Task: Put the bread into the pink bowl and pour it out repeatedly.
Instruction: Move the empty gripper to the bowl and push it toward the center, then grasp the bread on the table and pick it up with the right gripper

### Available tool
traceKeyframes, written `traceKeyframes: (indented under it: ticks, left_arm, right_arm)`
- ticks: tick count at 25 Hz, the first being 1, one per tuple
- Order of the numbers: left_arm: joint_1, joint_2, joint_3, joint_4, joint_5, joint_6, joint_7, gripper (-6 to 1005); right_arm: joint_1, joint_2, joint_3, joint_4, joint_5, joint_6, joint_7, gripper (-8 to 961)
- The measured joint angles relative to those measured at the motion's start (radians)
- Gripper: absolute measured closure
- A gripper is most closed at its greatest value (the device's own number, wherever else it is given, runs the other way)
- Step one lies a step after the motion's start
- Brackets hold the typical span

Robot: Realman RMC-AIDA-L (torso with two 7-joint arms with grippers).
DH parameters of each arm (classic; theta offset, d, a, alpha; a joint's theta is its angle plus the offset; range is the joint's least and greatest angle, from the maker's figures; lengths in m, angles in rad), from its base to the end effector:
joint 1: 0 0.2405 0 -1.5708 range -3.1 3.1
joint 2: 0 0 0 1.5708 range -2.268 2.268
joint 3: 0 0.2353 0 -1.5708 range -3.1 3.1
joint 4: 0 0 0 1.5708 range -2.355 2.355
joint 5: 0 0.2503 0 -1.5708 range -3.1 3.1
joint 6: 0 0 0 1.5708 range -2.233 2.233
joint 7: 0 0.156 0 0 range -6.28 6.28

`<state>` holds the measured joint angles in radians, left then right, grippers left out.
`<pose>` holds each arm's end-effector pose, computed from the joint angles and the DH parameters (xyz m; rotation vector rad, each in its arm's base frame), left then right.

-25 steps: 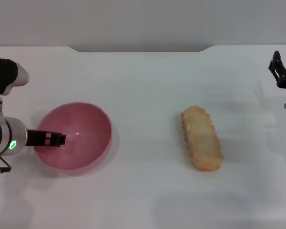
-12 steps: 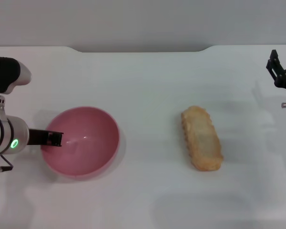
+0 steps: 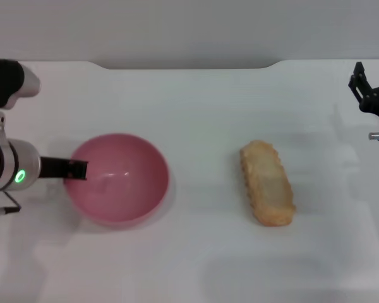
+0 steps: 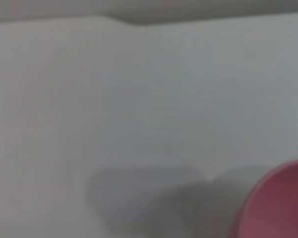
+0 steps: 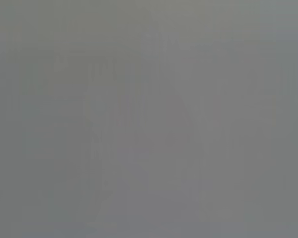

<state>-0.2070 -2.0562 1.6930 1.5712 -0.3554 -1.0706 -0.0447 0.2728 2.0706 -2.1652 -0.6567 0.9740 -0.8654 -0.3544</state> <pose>-0.2098 0.3679 -0.0060 -1.9956 -1.2508 0.1350 0.2936 0.3693 -0.0461 -1.5203 0.5643 0.5433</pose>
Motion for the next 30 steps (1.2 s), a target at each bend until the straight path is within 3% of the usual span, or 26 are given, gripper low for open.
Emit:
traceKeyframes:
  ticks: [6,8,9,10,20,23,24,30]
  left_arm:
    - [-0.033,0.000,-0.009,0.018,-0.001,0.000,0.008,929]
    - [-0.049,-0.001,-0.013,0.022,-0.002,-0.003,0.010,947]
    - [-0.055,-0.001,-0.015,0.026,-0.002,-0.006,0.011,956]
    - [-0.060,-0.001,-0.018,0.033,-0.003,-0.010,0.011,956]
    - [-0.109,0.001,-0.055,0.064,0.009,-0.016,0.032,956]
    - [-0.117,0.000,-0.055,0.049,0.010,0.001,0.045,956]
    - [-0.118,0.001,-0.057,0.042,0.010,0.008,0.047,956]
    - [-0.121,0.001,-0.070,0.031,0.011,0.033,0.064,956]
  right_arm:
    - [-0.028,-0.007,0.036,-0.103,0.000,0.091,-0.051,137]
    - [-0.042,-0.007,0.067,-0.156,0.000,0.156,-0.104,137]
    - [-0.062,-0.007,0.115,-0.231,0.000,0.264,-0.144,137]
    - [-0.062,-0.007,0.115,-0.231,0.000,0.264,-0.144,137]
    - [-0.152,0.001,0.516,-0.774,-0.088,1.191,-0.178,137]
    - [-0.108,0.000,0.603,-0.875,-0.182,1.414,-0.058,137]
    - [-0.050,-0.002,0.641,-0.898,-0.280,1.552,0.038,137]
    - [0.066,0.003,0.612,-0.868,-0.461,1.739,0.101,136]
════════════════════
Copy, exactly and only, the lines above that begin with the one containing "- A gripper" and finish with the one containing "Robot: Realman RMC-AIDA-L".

- A gripper is most closed at its greatest value (the device's own number, wherever else it is given, runs the other way)
- Step one lies a step after the motion's start
- Brackets hold the typical span

Robot: Realman RMC-AIDA-L (torso with two 7-joint arms with grippers).

Nothing else belongs in this output.